Cette règle s’inspire d’une certaine manière de ce qui est prévu en procédure collective pendant une période d’observation (L 622-21 du code de commerce) et se trouve transposée provisoirement en phase de conciliation.

Il faut ajouter que, selon les règles habituelles en la matière (article L 611-7 du Code de commerce), la société peut également demander au Président du tribunal, après avoir assigné devant lui le créancier récalcitrant, des délais de grâce ou un report pur et simple dans la limite de deux années ; La décision ne sera pas susceptible de recours. En cas de cumul de ces deux outils, (gel pendant la conciliation et délais de paiement), les délais accordés par le Président pendant la durée de la conciliation seront décomptés des délais de grâce accordés).

Ces mesures tout à fait dérogatoires du droit commun et limitées dans le temps (jusqu’à nouvel ordre) sont destinées à protéger davantage encore l’entreprise victime de la crise sanitaire.
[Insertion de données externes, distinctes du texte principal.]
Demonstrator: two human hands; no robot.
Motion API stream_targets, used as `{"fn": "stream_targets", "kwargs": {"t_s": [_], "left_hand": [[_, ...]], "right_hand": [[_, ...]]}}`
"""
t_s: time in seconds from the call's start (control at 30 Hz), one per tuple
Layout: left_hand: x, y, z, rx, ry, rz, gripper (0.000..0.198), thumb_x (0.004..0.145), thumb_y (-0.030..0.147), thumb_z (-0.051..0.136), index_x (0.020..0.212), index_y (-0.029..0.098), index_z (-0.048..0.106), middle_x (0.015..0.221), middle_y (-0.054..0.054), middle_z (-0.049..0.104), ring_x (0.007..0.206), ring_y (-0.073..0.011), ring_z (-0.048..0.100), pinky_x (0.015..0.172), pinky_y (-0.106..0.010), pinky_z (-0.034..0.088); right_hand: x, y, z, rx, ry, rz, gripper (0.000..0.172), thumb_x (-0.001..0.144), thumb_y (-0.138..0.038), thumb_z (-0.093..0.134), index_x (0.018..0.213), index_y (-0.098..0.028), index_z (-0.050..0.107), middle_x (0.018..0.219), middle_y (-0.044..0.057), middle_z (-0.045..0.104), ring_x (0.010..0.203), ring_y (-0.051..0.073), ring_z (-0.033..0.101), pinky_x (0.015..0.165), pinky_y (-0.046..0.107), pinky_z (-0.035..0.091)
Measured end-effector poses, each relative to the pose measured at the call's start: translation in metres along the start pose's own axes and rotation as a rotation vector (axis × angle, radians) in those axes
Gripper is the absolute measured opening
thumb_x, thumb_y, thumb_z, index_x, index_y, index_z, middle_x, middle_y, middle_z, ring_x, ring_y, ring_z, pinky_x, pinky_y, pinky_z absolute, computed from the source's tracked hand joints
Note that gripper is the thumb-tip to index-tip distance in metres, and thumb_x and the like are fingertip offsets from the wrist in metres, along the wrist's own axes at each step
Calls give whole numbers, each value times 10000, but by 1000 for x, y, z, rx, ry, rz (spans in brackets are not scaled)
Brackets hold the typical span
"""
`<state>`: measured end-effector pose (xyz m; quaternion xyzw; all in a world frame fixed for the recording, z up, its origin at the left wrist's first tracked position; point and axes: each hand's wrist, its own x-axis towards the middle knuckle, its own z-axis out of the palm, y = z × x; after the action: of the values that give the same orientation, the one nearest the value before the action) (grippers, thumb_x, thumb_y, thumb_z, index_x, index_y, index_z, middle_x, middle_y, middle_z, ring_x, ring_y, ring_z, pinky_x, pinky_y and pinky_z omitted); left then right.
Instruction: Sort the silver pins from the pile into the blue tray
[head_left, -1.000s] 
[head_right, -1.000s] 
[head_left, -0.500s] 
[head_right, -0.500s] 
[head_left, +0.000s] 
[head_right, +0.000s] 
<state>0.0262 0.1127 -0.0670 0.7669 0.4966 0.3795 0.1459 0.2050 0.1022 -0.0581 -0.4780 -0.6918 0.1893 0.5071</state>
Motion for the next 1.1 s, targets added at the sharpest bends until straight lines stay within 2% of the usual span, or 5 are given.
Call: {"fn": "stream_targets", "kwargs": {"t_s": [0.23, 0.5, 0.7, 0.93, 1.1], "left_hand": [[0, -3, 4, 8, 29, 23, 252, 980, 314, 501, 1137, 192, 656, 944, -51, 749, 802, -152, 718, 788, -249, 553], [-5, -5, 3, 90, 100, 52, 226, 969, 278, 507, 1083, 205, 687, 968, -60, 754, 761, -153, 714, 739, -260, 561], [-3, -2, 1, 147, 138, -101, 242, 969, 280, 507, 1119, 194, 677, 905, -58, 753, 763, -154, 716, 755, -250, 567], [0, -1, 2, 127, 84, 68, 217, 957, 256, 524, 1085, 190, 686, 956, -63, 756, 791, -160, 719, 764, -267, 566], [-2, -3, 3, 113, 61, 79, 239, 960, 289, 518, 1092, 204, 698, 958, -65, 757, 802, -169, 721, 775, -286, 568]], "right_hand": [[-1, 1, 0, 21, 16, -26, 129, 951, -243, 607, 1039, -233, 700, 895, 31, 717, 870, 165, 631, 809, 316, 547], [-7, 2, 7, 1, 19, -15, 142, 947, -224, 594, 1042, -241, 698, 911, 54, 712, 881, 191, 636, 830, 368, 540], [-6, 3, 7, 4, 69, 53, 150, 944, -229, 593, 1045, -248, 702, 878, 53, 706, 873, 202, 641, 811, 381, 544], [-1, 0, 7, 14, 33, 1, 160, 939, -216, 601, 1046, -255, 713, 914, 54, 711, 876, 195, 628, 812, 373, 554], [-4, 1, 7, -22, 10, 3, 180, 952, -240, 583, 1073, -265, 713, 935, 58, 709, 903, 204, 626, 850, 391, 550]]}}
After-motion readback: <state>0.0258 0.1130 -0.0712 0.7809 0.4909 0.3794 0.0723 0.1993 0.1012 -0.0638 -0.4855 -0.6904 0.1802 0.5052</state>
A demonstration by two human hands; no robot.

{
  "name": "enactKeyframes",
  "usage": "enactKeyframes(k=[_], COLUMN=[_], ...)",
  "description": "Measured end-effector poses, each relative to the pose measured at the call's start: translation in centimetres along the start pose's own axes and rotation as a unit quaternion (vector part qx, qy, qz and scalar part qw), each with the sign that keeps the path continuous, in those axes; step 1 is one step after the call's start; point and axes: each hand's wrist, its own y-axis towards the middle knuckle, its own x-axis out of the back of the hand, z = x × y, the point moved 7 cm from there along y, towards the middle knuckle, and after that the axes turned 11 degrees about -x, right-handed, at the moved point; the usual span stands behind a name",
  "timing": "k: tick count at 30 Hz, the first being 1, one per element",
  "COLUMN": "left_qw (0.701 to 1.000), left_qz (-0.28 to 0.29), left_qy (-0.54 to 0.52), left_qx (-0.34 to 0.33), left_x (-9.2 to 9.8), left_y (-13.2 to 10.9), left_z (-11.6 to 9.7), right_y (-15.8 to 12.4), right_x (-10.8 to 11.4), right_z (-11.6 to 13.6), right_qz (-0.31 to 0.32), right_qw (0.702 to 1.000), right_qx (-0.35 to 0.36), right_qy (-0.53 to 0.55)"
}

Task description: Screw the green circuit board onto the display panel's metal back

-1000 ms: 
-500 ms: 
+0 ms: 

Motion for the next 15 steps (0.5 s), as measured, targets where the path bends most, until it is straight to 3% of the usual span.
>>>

Mais il n’est jamais inutile de rappeler qu’indépendamment de ces mesures dérogatoires et temporaires, la conciliation, comme le mandat ad hoc, présentent l’intérêt majeur d’offrir au chef d’entreprise un cadre de négociation confidentiel et sécurisé, lui permettant, avec un taux de succès important, de rebondir et d’éviter le recours à une procédure collective, ou parfois de la préparer (par exemple dans la perspective d’un pré-pack cession).